START Data shown
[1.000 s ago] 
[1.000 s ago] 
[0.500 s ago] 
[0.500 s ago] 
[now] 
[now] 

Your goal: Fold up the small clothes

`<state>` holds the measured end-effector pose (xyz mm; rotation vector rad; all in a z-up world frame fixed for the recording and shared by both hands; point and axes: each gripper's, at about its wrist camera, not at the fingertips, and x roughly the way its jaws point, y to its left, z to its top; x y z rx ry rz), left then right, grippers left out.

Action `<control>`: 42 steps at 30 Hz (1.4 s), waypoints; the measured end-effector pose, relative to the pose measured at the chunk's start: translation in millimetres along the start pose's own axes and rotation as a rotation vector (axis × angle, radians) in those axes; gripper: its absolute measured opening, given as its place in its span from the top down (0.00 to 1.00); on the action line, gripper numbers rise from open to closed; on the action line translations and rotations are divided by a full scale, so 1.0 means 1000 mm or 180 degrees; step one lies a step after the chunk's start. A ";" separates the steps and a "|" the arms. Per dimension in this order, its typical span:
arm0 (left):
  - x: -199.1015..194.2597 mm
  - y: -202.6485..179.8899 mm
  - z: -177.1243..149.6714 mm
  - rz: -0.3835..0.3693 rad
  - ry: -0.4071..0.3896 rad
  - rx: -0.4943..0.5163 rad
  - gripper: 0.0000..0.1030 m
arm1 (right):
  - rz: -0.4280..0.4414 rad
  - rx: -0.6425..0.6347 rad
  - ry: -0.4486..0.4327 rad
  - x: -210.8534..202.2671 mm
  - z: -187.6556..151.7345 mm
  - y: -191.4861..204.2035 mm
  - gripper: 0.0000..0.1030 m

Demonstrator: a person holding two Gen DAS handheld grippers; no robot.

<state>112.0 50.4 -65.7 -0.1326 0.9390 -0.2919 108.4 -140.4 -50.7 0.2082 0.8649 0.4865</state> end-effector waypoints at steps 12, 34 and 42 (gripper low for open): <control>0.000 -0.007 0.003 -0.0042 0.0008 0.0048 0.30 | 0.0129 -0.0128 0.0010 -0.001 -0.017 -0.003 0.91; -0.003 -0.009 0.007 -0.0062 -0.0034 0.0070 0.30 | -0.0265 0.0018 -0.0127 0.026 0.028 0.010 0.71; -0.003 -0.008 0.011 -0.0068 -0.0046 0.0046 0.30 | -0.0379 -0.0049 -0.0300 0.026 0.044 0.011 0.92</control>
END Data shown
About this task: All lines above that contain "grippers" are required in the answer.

Output of the exercise:
`<state>` holds the measured end-effector pose (xyz mm; rotation vector rad; all in a z-up world frame fixed for the recording and shared by both hands; point and axes: each gripper's, at about its wrist camera, not at the fingertips, and x roughly the way its jaws point, y to its left, z to its top; x y z rx ry rz), left then right, grippers left out.
Demonstrator: a person holding two Gen DAS handheld grippers; no robot.

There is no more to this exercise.